> **Exercise**: Could you transcribe all of the data exactly and skip any pictures?

> **Data**:
>>>
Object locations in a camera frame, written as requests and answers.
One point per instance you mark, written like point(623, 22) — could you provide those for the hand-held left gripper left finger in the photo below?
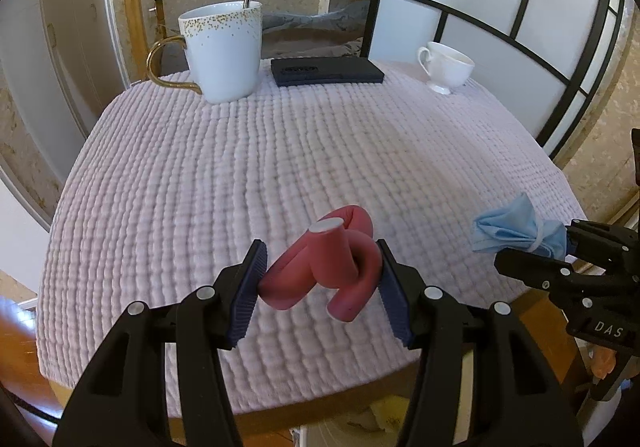
point(247, 297)

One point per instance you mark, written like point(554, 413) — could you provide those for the white trash bin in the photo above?
point(340, 437)

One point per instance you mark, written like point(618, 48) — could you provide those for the wooden bed frame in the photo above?
point(129, 2)

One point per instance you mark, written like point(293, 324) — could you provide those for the round wooden table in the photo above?
point(280, 428)

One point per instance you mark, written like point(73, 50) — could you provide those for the white wardrobe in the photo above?
point(75, 2)

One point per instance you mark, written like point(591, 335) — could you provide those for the pink foam hair curler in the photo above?
point(345, 252)

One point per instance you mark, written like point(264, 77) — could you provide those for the gold dotted white mug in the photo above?
point(225, 57)

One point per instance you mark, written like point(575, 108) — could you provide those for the white quilted blanket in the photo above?
point(200, 202)

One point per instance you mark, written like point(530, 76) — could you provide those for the grey blanket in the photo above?
point(320, 17)

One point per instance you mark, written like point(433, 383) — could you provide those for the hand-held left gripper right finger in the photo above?
point(395, 307)

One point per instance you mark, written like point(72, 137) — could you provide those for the blue face mask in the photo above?
point(505, 227)

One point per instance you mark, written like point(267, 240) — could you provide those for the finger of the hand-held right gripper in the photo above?
point(535, 269)
point(600, 242)

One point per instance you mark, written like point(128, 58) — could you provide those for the person's right hand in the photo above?
point(602, 363)

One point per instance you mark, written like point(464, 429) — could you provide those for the black smartphone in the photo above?
point(325, 71)

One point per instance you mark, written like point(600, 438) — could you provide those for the small white teacup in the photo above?
point(447, 69)

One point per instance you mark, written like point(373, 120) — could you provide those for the yellow plastic bag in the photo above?
point(387, 414)

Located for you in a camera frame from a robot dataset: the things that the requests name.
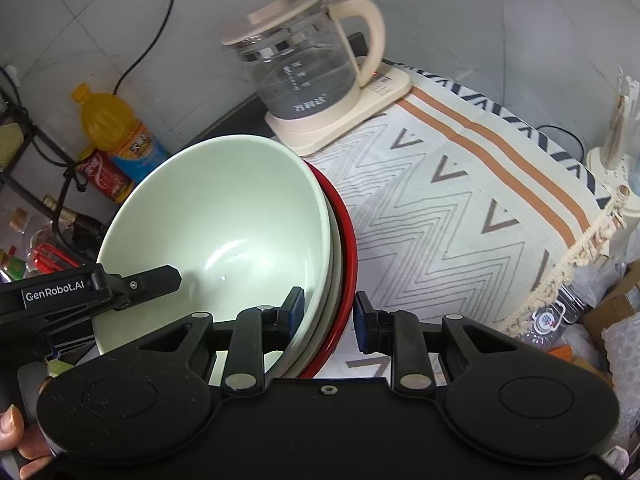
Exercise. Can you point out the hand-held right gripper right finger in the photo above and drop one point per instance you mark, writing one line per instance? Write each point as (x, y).
(361, 320)

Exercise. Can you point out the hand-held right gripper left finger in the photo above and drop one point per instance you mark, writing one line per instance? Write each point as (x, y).
(297, 310)

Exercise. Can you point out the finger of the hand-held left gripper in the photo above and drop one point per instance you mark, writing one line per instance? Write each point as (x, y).
(150, 280)

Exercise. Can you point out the red plate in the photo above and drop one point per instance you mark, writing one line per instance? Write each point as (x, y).
(351, 260)

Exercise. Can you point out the pale green bowl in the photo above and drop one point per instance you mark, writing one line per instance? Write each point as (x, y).
(215, 220)

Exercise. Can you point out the person's left hand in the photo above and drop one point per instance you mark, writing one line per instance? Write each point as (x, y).
(12, 435)

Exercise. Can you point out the red snack packet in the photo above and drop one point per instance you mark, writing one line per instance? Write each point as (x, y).
(50, 257)

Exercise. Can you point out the dark glass bottle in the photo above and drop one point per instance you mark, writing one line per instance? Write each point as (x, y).
(82, 225)

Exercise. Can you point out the red soda can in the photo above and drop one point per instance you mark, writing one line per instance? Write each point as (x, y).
<<<
> **Solution**:
Object locations in a camera frame, written as requests and answers.
One point per instance you mark, written like point(623, 22) — could you provide those for the hand-held left gripper left finger in the photo below?
point(247, 297)

One point per instance you mark, written like point(554, 413) — could you provide those for the white trash bin in the photo above?
point(340, 437)

One point per instance you mark, written like point(618, 48) — could you provide those for the wooden bed frame in the photo above?
point(129, 2)

One point per instance you mark, written like point(293, 324) — could you provide those for the round wooden table in the photo above?
point(280, 428)

One point per instance you mark, written like point(73, 50) — could you provide those for the white wardrobe in the photo above?
point(75, 2)

One point per instance you mark, written like point(591, 335) — could you provide those for the pink foam hair curler in the photo above?
point(345, 252)

One point per instance you mark, written like point(264, 77) — could you provide those for the gold dotted white mug in the photo above?
point(225, 57)

One point per instance you mark, written like point(575, 108) — could you provide those for the white quilted blanket in the photo above?
point(200, 202)

One point per instance you mark, written like point(530, 76) — could you provide those for the grey blanket in the photo above?
point(320, 17)

One point per instance you mark, written like point(433, 383) — could you provide those for the hand-held left gripper right finger in the photo above?
point(395, 307)

One point per instance you mark, written like point(72, 137) — could you provide those for the blue face mask in the photo above?
point(505, 227)

One point per instance you mark, written like point(267, 240) — could you provide those for the finger of the hand-held right gripper in the photo above?
point(535, 269)
point(600, 242)

One point per instance you mark, written like point(128, 58) — could you provide those for the person's right hand in the photo above?
point(602, 363)

One point per instance you mark, written like point(464, 429) — could you provide those for the black smartphone in the photo above?
point(325, 71)

One point per instance you mark, written like point(600, 438) — could you provide those for the small white teacup in the photo above?
point(447, 69)

One point per instance you mark, written like point(373, 120) — could you provide those for the yellow plastic bag in the photo above?
point(387, 414)

Located for you in a camera frame from a robot dataset: the things that the requests name.
Exercise. Can you point out the hand-held right gripper right finger in the photo above and drop one point per instance you mark, writing one line per instance? Write each point as (x, y).
(361, 320)

Exercise. Can you point out the hand-held right gripper left finger in the photo above and drop one point per instance you mark, writing one line per instance? Write each point as (x, y).
(297, 310)

Exercise. Can you point out the finger of the hand-held left gripper in the photo above and drop one point per instance you mark, writing one line per instance? Write each point as (x, y).
(150, 280)

Exercise. Can you point out the red plate in the photo above and drop one point per instance you mark, writing one line per instance? Write each point as (x, y).
(351, 260)

Exercise. Can you point out the pale green bowl in the photo above and drop one point per instance you mark, writing one line per instance? Write each point as (x, y).
(215, 220)

Exercise. Can you point out the person's left hand in the photo above and drop one point per instance you mark, writing one line per instance? Write each point as (x, y).
(12, 435)

Exercise. Can you point out the red snack packet in the photo above and drop one point per instance you mark, writing one line per instance? Write each point as (x, y).
(50, 257)

Exercise. Can you point out the dark glass bottle in the photo above and drop one point per instance you mark, writing one line per instance? Write each point as (x, y).
(82, 225)

Exercise. Can you point out the red soda can in the photo above and drop one point per instance you mark, writing one line per instance? Write each point as (x, y).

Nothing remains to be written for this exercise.